Let’s see, in a revolution or a coup detat, revolutionaries want to confiscate all of the guns and take over the press. So, in the United States of America, have our media decided to just give in to the Obama revolution? Or will they maintain their independence (such as it is in the mainstream liberal media)? We are truly living in frightening times. I remember reading about Hitler’s rise and wondering how the German people could have allowed such a thing to happen to their country. I no longer wonder. The old Edmund Burke quote is alive and well, and explains both Hitler’s rise and the rise of the fascists or progressives or communists that are taking over our country inch by inch: “All that is necessary for evil to triumph is for good men to do nothing.” If there are any good men left in the media, they’d better do something. This is from Claudia Rosett over at

You think there are problems now with the mainstream media? Just wait. Columbia University President Lee Bollinger joins the drumbeat of those proposing fixes that are guaranteed to make the MSM much, much worse — and he wants to do it with your tax dollars.

In a July 14th op-ed in the Wall Street Journal, Bollinger argues that the time has come to rescue the declining fortunes of newspapers and broadcast news with “enhanced public funding for journalism.” He envisions the future of American journalism as a “mixed system,” part public, part private. Otherwise, worries Bollinger, Americans might not get the news they need. Absent a pipeline of government money, he fears the Fourth Estate cannot continue to perform its fabled function as a watchdog, prowling the globe and speaking truth to power.

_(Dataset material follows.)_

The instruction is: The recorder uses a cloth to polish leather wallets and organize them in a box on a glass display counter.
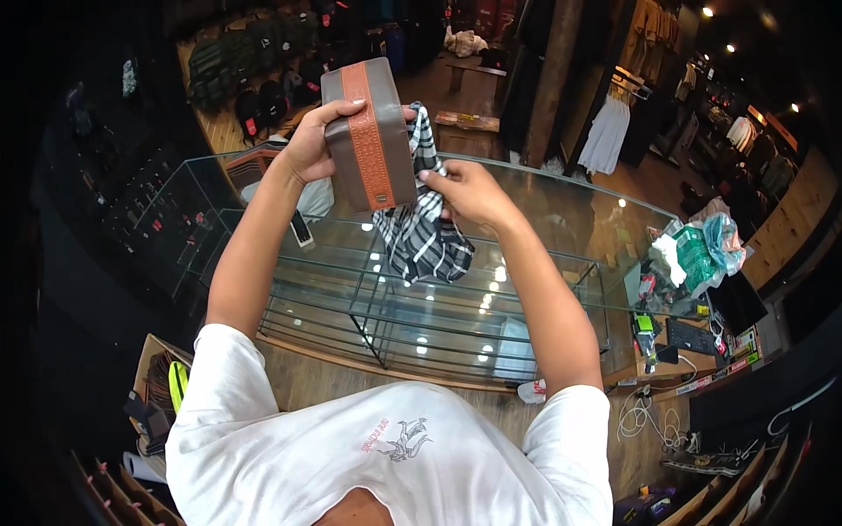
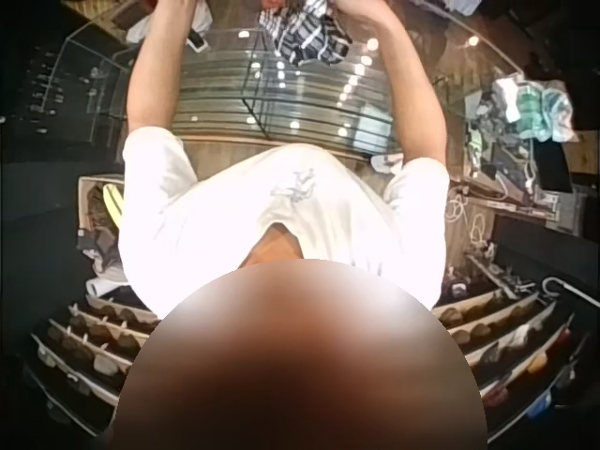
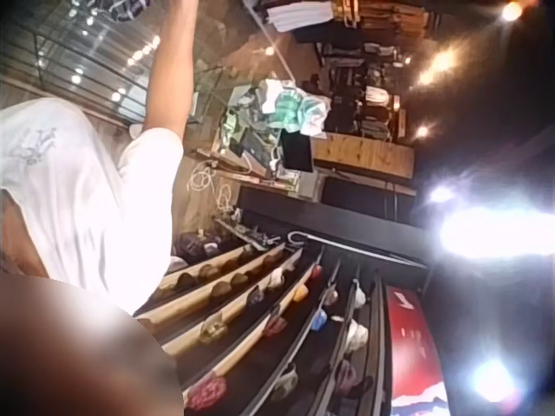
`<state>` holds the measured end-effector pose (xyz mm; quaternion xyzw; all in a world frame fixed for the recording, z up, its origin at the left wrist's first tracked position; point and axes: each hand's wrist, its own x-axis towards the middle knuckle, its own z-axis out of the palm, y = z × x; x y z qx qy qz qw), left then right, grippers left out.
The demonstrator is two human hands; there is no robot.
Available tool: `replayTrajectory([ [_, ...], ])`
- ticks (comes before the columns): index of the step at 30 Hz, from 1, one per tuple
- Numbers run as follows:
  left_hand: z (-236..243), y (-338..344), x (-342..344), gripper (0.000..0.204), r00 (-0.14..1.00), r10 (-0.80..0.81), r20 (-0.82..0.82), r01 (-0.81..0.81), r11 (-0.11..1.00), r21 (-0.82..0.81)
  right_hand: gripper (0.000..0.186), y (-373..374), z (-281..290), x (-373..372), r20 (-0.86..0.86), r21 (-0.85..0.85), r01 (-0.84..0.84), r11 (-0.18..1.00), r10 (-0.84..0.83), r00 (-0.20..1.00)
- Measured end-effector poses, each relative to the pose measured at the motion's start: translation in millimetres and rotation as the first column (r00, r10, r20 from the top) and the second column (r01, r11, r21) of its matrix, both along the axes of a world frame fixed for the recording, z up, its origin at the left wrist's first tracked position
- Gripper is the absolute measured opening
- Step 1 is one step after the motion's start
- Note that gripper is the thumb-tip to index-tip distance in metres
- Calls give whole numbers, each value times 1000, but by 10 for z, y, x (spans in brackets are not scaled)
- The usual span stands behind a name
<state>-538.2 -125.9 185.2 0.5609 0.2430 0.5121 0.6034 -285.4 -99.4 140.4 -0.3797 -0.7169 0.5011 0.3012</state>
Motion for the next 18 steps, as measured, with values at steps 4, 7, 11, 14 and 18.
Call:
replayTrajectory([
  [4, -48, 30, -50, 58, 998, 57, -12, -57, 998, -1, 24, 532, -196, 430, -82, -17, 49, 999, -50, 995],
  [7, -169, 57, -207, 57, 993, 109, 50, -105, 992, -76, 26, 732, -212, 714, -20, 40, 127, 991, -126, 992],
  [11, -218, 189, -292, 58, 974, 224, 41, -216, 966, -142, 29, 1356, -350, 1366, -138, 304, 338, 891, -309, 941],
  [14, -283, 227, -482, 51, 965, 260, 43, -249, 952, -179, 30, 1083, -55, 1477, 49, 618, 356, 701, -486, 873],
  [18, -118, 111, -611, 56, 955, 298, -8, -296, 946, -133, 24, 781, 303, 1460, 39, 806, 292, 515, -538, 842],
])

But wouldn’t public money compromise the independence and impair the integrity of American journalism? Not to worry, says Bollinger, who believes the mission in mixing public money with news reporting is simply “to get the balance right.” As examples of what he considers terrific balance, he points to American public universities, and the British taxpayer-supported BBC. That’s a hoot, because both are notorious hotbeds of leftist bias. Maybe he should check out the 2007 report that  the BBC commissioned to look into itself — which concluded, as summarized in the UK by the Sunday Times — that the BBC “is an organization with a liberal, anti-American bias and an almost teen-age fascination with fashionable causes.” Or has Bollinger not worked around to reading any of the multiple private news sources that might have enlightened him on the rot at the BBC?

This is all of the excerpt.